Base class for NIC-related errors raised by helakit.

NICFormatError

Bases: NICError

Raised when an input cannot be parsed as either NIC format.

Used by :func:helakit.nic.convert_nic because conversion has no sensible ValidationResult to return — failure must propagate as an exception.

NICSummary dataclass

NICSummary(total: int, valid: int, invalid: int, duplicate_groups: int, duplicate_rows: int, dob_mismatches: int, gender_mismatches: int)

Aggregate counts for a batch validation run.

Attributes:

Name Type Description
total int

Number of input rows processed.

valid int

Rows whose NIC passed structural validation.

invalid int

Rows that failed structural validation.

duplicate_groups int

Number of distinct NICs that appear in more than one row (after canonicalisation that strips V/X suffixes).

duplicate_rows int

Total rows participating in any duplicate group.

dob_mismatches int

Rows where the supplied DOB differed from the NIC-decoded DOB (only counted when both were available).

gender_mismatches int

Same idea for gender.

NicResult dataclass

NicResult(is_valid: bool, value: str, normalized: str | None = None, errors: list[ValidationError] = list(), data: dict[str, Any] = dict())

Bases: ValidationResult

Validation result returned by :func:~helakit.nic.validate_nic.
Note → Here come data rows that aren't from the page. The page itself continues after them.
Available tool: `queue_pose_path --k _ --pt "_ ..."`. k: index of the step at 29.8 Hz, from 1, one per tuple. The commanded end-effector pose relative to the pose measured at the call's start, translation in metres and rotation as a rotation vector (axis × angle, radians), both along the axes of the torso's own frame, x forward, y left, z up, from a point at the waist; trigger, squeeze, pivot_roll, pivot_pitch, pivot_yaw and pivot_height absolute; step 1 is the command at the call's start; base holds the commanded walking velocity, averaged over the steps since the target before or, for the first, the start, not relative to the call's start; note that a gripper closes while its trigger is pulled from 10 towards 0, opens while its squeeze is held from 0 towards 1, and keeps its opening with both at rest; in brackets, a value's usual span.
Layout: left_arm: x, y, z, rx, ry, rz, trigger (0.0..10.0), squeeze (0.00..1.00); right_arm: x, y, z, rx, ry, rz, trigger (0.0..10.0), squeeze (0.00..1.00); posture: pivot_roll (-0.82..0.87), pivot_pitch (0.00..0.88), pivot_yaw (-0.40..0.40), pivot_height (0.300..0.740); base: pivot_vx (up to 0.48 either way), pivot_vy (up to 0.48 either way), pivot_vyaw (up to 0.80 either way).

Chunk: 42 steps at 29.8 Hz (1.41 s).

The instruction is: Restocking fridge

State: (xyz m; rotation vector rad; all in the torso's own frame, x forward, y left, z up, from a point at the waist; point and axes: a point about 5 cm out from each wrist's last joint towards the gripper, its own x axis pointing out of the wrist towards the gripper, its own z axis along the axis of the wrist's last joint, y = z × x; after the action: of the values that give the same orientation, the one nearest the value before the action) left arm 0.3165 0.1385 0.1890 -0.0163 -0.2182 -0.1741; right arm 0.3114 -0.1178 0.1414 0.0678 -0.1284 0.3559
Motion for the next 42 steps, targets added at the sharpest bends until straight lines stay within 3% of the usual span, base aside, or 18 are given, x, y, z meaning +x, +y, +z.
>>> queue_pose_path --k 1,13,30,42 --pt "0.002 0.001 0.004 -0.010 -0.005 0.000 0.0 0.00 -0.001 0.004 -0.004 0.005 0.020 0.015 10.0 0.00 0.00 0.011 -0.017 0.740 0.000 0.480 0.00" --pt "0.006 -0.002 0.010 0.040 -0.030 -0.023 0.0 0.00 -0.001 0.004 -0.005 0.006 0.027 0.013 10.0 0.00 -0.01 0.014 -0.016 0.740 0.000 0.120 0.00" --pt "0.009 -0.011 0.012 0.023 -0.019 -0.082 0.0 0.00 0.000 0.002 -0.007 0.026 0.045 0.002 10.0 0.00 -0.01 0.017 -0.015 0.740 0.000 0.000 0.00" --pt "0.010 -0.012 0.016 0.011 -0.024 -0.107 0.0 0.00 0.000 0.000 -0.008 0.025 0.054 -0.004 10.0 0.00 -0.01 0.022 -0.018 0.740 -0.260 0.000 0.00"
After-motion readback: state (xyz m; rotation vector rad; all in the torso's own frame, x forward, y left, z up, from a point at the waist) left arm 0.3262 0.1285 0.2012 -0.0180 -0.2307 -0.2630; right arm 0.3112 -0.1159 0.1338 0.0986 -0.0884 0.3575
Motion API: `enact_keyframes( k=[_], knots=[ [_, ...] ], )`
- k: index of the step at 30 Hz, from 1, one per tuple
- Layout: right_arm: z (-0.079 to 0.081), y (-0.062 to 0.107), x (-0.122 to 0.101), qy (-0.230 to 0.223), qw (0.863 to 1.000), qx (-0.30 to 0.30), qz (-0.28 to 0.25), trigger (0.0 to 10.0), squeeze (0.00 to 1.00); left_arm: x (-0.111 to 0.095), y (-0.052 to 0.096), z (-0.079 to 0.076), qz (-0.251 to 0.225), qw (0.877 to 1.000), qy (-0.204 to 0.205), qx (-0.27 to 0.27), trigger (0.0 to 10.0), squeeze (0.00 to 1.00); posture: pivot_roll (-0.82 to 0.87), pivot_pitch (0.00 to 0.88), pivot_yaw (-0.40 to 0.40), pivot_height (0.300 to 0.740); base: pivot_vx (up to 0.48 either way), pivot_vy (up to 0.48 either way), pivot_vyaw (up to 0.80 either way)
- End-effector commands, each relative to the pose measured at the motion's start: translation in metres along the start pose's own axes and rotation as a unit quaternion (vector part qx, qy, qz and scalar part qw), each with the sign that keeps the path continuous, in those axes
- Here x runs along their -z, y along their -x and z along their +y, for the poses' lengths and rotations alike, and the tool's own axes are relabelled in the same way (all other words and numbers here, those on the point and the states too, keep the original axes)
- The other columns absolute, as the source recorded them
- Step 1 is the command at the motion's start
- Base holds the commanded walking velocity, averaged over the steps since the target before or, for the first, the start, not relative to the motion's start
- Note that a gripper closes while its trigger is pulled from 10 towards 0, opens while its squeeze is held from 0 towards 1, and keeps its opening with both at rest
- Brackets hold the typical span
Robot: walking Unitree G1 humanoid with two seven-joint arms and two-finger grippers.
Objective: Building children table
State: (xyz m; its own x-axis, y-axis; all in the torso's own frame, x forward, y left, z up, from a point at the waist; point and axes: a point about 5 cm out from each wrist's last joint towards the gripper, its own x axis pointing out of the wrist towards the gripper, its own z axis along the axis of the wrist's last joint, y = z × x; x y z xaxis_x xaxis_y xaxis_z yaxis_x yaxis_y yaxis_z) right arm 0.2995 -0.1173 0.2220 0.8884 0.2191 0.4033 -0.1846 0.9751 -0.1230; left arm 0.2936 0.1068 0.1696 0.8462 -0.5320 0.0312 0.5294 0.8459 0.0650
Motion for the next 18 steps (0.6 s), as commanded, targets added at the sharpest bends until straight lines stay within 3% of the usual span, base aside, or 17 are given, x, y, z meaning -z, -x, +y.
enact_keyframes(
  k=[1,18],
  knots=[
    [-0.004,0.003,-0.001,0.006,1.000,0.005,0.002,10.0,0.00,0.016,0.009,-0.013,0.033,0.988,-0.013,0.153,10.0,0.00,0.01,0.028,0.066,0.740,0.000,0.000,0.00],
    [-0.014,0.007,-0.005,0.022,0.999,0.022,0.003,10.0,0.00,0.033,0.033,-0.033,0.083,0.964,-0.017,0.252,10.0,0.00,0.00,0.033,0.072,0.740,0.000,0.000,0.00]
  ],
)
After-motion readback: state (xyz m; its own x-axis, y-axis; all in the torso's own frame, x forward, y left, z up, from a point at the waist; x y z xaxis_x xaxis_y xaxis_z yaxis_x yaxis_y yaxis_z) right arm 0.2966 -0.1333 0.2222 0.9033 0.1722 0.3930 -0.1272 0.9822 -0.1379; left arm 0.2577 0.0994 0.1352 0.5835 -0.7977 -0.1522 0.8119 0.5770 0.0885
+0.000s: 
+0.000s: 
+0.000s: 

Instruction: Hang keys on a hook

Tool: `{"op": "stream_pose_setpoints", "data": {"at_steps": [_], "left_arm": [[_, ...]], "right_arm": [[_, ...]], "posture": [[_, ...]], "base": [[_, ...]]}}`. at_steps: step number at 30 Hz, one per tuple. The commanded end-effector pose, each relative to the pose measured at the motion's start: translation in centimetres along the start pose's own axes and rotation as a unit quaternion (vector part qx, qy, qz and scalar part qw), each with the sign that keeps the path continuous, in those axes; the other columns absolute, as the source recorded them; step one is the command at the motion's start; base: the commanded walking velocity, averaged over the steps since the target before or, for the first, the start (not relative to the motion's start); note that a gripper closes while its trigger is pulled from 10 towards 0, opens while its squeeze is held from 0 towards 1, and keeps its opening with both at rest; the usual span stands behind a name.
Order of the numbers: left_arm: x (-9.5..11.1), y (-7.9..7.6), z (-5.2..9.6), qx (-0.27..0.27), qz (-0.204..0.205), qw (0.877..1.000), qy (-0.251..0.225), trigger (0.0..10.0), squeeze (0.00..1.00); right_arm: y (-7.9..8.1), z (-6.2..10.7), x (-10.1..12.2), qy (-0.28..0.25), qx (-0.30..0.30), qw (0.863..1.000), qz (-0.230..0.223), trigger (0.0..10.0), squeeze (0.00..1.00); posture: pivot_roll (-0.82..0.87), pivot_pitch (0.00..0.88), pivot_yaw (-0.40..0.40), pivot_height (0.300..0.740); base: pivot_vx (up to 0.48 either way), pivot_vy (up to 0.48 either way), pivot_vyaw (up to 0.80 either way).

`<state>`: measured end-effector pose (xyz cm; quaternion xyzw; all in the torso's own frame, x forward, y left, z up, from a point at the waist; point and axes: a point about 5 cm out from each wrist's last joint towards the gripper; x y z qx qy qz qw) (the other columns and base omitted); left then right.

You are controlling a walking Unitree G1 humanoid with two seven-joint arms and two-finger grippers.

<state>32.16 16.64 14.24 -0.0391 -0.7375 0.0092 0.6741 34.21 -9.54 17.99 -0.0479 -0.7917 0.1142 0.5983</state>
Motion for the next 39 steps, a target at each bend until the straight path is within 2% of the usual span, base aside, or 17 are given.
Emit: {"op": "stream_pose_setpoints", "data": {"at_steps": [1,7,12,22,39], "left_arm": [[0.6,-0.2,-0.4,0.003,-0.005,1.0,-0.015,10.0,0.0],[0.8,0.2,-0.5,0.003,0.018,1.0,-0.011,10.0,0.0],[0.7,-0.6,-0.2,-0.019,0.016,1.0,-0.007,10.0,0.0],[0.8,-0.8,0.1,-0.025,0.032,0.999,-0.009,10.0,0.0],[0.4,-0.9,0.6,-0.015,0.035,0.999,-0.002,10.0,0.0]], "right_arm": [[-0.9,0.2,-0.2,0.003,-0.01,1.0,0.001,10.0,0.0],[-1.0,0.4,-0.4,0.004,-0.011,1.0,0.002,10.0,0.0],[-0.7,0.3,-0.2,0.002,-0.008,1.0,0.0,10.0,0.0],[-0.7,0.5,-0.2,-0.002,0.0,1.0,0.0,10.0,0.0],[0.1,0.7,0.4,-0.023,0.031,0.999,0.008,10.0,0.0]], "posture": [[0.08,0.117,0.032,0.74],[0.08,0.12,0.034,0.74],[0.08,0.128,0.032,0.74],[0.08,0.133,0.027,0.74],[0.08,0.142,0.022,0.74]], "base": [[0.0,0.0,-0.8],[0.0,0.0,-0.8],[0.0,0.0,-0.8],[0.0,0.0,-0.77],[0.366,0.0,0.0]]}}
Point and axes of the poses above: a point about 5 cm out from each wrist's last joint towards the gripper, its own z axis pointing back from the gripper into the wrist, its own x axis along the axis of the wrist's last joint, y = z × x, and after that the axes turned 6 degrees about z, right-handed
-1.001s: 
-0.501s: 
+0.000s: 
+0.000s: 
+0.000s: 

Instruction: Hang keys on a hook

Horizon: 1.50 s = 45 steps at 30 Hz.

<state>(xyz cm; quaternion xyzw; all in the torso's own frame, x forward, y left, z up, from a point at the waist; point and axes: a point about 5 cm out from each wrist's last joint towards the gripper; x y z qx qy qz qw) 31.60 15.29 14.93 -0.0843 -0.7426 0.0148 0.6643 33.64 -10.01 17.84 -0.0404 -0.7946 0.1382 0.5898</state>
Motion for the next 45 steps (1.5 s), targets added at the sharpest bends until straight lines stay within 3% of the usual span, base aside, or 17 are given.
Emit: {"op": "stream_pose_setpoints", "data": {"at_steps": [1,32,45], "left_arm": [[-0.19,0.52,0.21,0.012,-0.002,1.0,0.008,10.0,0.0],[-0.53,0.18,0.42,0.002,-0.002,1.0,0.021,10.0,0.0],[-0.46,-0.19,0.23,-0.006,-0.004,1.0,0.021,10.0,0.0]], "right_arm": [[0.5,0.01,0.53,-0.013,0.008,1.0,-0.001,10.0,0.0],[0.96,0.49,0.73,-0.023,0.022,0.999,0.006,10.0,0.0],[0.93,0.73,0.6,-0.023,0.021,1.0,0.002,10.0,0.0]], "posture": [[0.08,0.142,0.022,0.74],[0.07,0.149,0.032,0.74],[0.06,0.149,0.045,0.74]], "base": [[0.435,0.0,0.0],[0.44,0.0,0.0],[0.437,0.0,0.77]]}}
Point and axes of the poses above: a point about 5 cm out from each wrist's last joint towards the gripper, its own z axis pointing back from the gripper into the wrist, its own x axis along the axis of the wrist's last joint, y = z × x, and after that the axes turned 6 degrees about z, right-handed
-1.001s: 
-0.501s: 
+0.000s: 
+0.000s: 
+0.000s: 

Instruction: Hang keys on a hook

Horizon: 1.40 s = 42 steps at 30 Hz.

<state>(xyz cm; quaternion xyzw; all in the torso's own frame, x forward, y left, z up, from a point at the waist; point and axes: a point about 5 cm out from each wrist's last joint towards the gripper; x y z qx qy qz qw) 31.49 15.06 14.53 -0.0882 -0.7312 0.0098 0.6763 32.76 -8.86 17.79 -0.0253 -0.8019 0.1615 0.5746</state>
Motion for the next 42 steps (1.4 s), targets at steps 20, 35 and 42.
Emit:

Adds typed property accessors for every field the NIC validator extracts, including pass-through accessors that reach into :class:NICDecoded so the most commonly-used fields are one attribute away::

result.decoded.dob   # works
result.dob           # also works — same value

Properties return None on invalid results so attribute access never raises — guard with if result: before reading.

age property

age: int | None

Age in completed years at validation time. None if invalid.

decoded property

decoded: NICDecoded | None

Full :class:NICDecoded payload. None if invalid.

dob property

dob: date | None

Decoded date of birth. None if invalid.

dob_match property

dob_match: bool | None

True / False if a DOB was cross-checked; None otherwise.

format property

format: Literal['old', 'new'] | None

"old" or "new". None if invalid.

gender property

gender: Literal['male', 'female'] | None

"male" or "female". None if invalid.

gender_match property

gender_match: bool | None

True / False if a gender was cross-checked; None otherwise.

mismatch_detail property

mismatch_detail: str | None

Human-readable diff of cross-check vs decoded. None when no cross-check ran or everything matched.

mismatch_reasons property

mismatch_reasons: list[str] | None

Which cross-check fields disagreed with the NIC. None when no cross-check ran.

serial property

serial: int | None

Serial number assigned on the registration day. None if invalid.

voting_eligible property

voting_eligible: bool | None

True / False for old NICs; None for new NICs or invalid results.

year property

year: int | None

Full birth year. None if invalid.

PhoneDecoded dataclass

PhoneDecoded(carrier: str, line_type: LineType, local: str)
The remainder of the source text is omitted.